The Weser-Bahn (Weser railway) is  the name used in the German state of North Rhine-Westphalia (NRW) for a Regionalbahn service that connects Bünde in NRW via Löhne, Rinteln, Hamelin, Elze to Hildesheim. The section of the route from Rinteln to Hildesheim lies in the state of Lower Saxony. The service is numbered as RB 77 in NRW.

Route 

The Weser-Bahn service runs on four different railway lines:
The Weser-Bahn begins in Bünde on the Löhne–Rheine railway and follow it up to its terminus in Löhne;
In Löhne, the Weser-Bahn changes to the Elze–Löhne railway, which it used for its whole length;
From Elze to Nordstemmen the Weser-Bahn runs over the Hanoverian Southern Railway;
The final section of the Weser-Bahn runs to Hildesheim via the Lehrte–Nordstemmen railway.

Rail services 

Until December 2003, the Weser-Bahn was operated by Deutsche Bahn with class 628 DMUs.

In 2002, the tender for the operation of Regionalbahn service RB 77 for eight years was publicly advertised; this was let to Eurobahn, a subsidiary of the Keolis group (Keolis Deutschland GmbH & Co. KG, Berlin), based in Bielefeld.

Since December 2011, the service has been operated by NordWestBahn under a new ten-year contract.

It is operated using two-part Alstom Coradia LINT diesel railcars, which are owned by Landesnahverkehrsgesellschaft Niedersachsen mbH (Lower Saxony state transport company, LNVG). In operations, the trains on the Weser-Bahn service continue through Hildesheim towards the Lamme Valley Railway to Bodenburg.

Fares

The Weser-Bahn runs through several fare zones, some of which overlap. It can be used with the following fares:
between Bünde and Rinteln Der Sechser ("the six") fare of the Verkehrsverbund OstWestfalenLippe (transport association of Ostwestfalen-Lippe) applies;
between Hessisch Oldendorf and Hildesheim and on the Lamme Valley Railway to Bodenburg the fares of the Großraum-Verkehr Hannover (transport association of greater Hannover, GVH) apply (but only for travel cards, trips must include at least one station in the outer ring of the GVH);
for all journeys not included in the transport association zones, Deutsche Bahn fares and the NRW state fare (NRW-Tarif).

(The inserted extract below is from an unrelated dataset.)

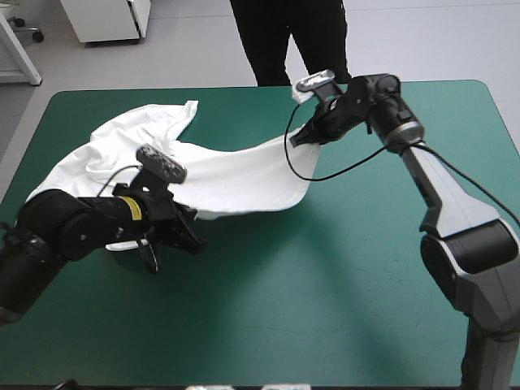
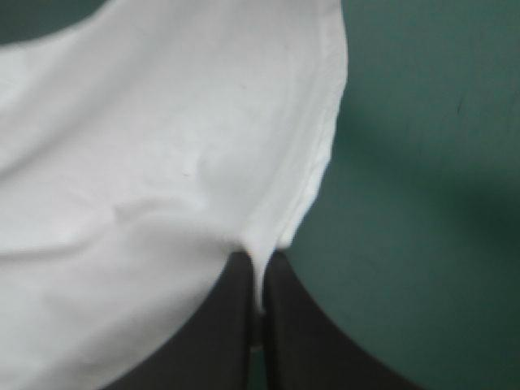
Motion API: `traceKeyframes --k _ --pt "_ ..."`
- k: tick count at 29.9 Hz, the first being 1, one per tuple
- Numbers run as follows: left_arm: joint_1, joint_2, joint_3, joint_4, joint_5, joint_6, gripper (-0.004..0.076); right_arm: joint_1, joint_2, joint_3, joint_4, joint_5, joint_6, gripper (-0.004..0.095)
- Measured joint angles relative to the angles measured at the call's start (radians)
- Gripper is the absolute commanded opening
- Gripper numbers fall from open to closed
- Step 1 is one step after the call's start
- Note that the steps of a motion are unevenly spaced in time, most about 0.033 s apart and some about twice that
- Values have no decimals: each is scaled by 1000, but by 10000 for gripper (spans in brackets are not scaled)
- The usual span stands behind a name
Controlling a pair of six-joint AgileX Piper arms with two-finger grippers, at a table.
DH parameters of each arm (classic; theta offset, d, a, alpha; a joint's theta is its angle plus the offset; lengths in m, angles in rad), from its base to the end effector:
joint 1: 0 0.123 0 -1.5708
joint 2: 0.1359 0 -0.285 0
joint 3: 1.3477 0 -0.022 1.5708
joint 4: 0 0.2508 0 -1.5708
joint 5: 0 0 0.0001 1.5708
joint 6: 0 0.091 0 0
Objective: Fold the cloth
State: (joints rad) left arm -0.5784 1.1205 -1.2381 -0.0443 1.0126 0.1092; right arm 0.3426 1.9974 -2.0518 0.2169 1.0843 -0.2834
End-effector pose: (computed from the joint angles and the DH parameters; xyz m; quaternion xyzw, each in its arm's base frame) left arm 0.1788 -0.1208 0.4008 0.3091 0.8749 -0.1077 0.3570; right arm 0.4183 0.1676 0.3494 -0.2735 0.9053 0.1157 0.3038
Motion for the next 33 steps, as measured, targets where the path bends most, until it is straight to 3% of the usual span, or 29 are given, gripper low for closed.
traceKeyframes --k 6,16,25,33 --pt "0 -1 -256 90 -13 -5 -9 -42 -229 0 -7 11 32 -17" --pt "0 16 -580 225 -175 -6 -9 -56 -545 -28 -126 -42 142 -17" --pt "0 32 -813 286 -349 1 -9 -57 -670 -203 -154 -76 165 -17" --pt "0 35 -886 295 -541 2 -9 -57 -729 -329 -154 -130 169 -17"
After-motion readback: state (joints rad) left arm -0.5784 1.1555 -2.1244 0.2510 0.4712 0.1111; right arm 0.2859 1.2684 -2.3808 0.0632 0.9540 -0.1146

The Lower Saxony state fare (Niedersachsen-Ticket) is valid on the entire Weser-Bahn between Bünde and Hildesheim.

Adjacent bus fare zones are:
between Hessian Oldendorf and Osterwald (Salzhemmendorf), the Öffi-Tarif of Nahverkehr Hameln-Pyrmont (Hameln-Pyrmont local transport);
between Elze and Hildesheim Hbf the fares of the Regionalverkehr Hildesheim (Hildesheim regional transport, RVHI).